After the bill has been introduced, it is sent to the appropriate committee for consideration. Congress and the N.J. Legislature each have their own sets of committees in both houses, each which deals with a particular area of legislation. A federal bill concerning the budget, for example, would be sent to the Ways and Means Committee in the House and the Appropriations Committee in the Senate. The committee considers the bill very carefully and often makes changes or amendments to bills (this process is called the “mark-up”). The committee can also decide to send the bill to a more specific subcommittee for further consideration and amendment. If the bill returns from the subcommittee, it can either be reported to the floor for a vote or it can be “tabled” (in effect, killing it).
If the committee decides to report out the bill, it is put on the legislative calendar and is presented on the floor of the legislature once more (known as the second reading). At this time, any legislator can offer amendments to the bill and the floor is opened to debate. In the U.S. Senate, the bill can be filibustered, which involves delaying or stopping the passage of a bill by debating it for an extraordinarily long period of time (the record for the longest filibuster belongs to Senator Strom Thurmond who filibustered the Civil Rights Act of 1957 for over 24 hours). The only way to end a filibuster is to invoke cloture, which requires a three-fifths majority to vote in favor of ending the debate period. Once the debate has concluded and all amendments have been discussed and voted on, a third reading of the bill occurs.

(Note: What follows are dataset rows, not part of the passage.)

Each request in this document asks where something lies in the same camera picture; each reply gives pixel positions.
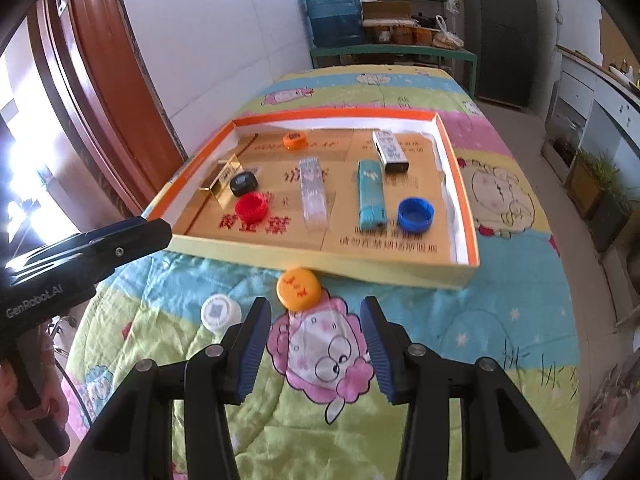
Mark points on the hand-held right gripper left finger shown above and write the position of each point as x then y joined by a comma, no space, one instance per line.
252,355

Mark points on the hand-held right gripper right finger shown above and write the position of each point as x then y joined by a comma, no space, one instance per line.
380,355

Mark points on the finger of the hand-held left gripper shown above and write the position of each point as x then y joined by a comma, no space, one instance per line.
125,247
120,225

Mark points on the plain orange bottle cap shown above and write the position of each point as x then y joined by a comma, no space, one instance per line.
298,288

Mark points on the small gold box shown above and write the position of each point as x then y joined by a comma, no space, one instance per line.
220,180

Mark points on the shallow orange-rimmed cardboard box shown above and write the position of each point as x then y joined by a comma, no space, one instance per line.
350,240

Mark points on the red bottle cap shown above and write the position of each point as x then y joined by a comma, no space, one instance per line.
250,207

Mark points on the blue bottle cap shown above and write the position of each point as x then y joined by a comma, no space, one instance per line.
415,214

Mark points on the clear floral printed lighter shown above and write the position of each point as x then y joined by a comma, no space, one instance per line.
312,195

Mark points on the orange cap with dark label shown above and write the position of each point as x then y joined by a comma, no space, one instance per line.
294,140

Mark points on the white cartoon printed lighter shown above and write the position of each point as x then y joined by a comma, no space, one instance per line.
391,150

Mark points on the person's left hand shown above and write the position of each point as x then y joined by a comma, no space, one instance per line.
52,400

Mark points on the white bottle cap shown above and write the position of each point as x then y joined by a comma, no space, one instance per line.
220,311

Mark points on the cartoon printed blanket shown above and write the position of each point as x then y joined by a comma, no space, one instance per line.
450,340

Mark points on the black bottle cap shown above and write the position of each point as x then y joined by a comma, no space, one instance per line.
244,184

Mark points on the red-brown wooden door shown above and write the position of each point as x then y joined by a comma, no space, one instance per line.
105,90

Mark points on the teal lighter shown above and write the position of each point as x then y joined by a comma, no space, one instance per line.
370,195

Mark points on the crumpled plastic bags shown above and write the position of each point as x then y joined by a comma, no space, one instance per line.
610,410

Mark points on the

After the third reading, the bill is put to a vote. The entire house votes on the passage of the bill, and if a simple majority (50% plus 1) votes in favor, the bill passes and moves on to the next step. The bill can also be sent back to committee for further consideration. This process is the same in both the federal and state legislatures.

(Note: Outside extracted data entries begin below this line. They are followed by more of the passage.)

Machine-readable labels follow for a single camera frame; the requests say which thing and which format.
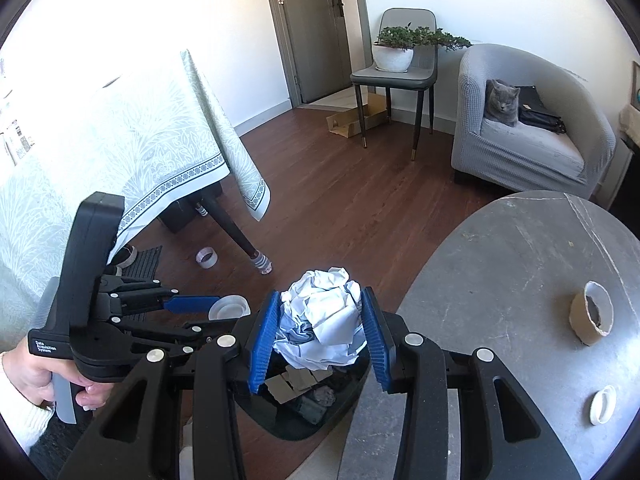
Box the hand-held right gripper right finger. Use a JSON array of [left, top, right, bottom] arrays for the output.
[[361, 287, 581, 480]]

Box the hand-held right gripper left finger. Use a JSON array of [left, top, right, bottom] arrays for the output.
[[57, 289, 282, 480]]

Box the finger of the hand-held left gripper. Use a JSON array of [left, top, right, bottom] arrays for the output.
[[117, 316, 251, 348], [102, 275, 221, 317]]

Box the white round lid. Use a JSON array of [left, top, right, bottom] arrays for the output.
[[209, 296, 251, 322]]

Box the black trash bin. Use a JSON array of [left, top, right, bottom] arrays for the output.
[[232, 355, 371, 441]]

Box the person's left forearm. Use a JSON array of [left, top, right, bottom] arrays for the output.
[[0, 355, 55, 453]]

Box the person's left hand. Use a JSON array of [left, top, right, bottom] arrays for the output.
[[0, 337, 108, 412]]

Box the black ribbed mat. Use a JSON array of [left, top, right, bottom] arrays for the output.
[[120, 246, 163, 281]]

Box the striped table leg sock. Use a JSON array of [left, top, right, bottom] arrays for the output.
[[247, 252, 275, 276]]

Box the dark wooden table leg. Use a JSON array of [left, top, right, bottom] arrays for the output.
[[192, 192, 261, 261]]

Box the black box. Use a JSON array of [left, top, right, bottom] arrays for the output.
[[161, 180, 223, 233]]

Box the pale green patterned tablecloth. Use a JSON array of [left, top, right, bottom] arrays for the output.
[[0, 49, 268, 341]]

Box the white paper sheet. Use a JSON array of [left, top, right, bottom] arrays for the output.
[[2, 119, 37, 165]]

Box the grey round table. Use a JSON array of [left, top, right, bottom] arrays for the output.
[[336, 190, 640, 480]]

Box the brown paper cup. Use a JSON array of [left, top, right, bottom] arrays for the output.
[[570, 281, 613, 346]]

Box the flat cardboard box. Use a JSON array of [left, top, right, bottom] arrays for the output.
[[326, 92, 390, 138]]

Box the white lid on table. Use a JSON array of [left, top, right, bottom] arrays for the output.
[[590, 385, 617, 426]]

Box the grey armchair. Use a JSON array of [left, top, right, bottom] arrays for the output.
[[451, 43, 617, 201]]

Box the grey dining chair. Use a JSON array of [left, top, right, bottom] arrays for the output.
[[350, 8, 439, 161]]

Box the grey cat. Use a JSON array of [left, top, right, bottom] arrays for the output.
[[483, 79, 521, 128]]

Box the black bag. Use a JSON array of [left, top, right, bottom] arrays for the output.
[[512, 85, 567, 135]]

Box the potted plant in white pot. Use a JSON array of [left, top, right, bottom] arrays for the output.
[[372, 24, 473, 72]]

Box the grey door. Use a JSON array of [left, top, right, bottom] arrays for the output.
[[272, 0, 353, 104]]

If the bill passes, it is sent to the other house for consideration, where it may pass, fail, or be amended. After the process is complete in the second house, a conference committee, comprised of members from both houses, is formed to resolve any differences between the two bills. They must be approved in identical forms by both the houses in order to move out of either the Congress of the N.J. State Legislature.

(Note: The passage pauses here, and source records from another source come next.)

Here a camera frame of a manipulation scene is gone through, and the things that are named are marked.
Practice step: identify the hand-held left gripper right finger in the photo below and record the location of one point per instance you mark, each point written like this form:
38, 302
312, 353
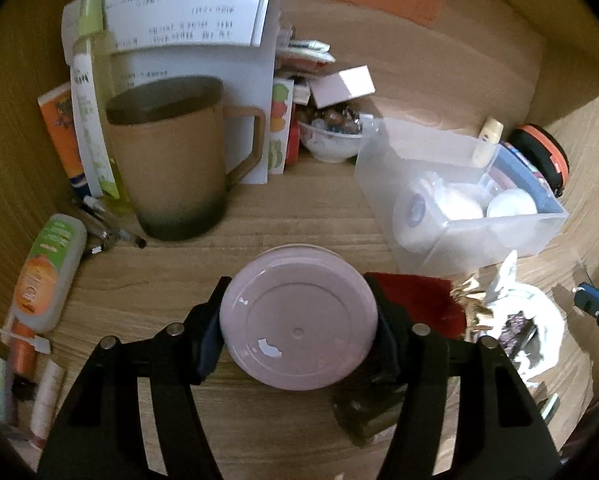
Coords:
387, 341

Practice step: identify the cream squeeze bottle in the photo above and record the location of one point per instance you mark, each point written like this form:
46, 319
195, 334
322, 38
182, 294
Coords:
487, 142

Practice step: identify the white container with blue label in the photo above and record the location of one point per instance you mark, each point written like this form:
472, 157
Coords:
414, 210

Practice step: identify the stack of small packets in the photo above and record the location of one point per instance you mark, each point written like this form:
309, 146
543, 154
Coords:
304, 52

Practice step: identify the fruit printed card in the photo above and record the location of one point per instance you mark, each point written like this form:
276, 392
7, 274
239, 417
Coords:
279, 125

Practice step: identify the clear plastic storage box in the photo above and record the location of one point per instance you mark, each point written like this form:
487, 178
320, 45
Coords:
459, 245

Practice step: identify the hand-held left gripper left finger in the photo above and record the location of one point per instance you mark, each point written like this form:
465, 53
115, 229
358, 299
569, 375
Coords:
209, 346

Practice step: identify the small white tube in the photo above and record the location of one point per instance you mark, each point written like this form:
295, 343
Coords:
46, 400

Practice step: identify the dark green object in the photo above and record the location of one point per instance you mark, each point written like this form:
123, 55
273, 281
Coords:
367, 412

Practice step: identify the orange packet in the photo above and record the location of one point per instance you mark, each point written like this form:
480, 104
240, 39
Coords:
61, 125

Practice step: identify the pile of wrapped candies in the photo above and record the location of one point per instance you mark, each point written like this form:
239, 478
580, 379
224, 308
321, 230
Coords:
337, 117

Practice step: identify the white plastic strip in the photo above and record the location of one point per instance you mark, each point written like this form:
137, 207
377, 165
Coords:
9, 333

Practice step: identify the gold foil wrapper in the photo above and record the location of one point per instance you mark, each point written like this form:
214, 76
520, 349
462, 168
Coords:
472, 305

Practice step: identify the black and orange round case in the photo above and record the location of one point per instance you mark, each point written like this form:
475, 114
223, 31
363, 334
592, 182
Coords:
542, 152

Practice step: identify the wooden desktop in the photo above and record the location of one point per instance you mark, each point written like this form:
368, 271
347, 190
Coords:
299, 215

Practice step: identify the white bowl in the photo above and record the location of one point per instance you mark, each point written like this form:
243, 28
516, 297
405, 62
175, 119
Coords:
329, 145

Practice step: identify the lotion bottle with orange label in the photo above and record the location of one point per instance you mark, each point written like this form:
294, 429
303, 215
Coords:
44, 270

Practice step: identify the blue patchwork pouch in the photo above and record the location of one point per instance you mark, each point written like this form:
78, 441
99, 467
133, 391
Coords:
519, 172

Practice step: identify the brown mug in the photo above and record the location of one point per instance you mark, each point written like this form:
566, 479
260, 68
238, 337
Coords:
174, 160

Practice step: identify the white round container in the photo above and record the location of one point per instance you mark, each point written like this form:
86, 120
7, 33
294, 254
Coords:
459, 205
512, 202

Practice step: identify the green spray bottle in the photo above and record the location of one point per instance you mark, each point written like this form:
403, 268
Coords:
91, 60

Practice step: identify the orange tube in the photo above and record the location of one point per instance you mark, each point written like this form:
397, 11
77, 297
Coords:
21, 355

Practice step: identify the white printed paper sheet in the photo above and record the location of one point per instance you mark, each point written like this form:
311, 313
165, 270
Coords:
239, 75
189, 5

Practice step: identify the pink cardboard box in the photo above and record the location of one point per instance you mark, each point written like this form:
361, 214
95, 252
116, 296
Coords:
344, 85

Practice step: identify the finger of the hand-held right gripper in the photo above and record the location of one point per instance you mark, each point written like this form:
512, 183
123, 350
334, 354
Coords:
589, 300

Once the bill has undergone its final passage through both houses, it is sent to the desk of the president or governor. There are several things that can happen to the bill at this point: it can be signed by the president or governor, it can be vetoed (the governor has the power of the line-item veto, which allows him or her to remove any part of a spending bill), or it can simply sit on his or her desk. If a bill sits on the governor’s desk for 45 days without any action, the bill automatically becomes law. If a bill sits on the president’s desk for 10 days (and if Congress is in session), the bill automatically becomes law. If the Congressional session ends during the 10 day period, the bill does not become law (this is called a pocket veto). If the bill is vetoed by either the president or the governor, the legislature can override it with a 2/3 vote; if there are not enough votes to override the veto, the bill is defeated. If the bill is signed (or the veto is overridden), it becomes law.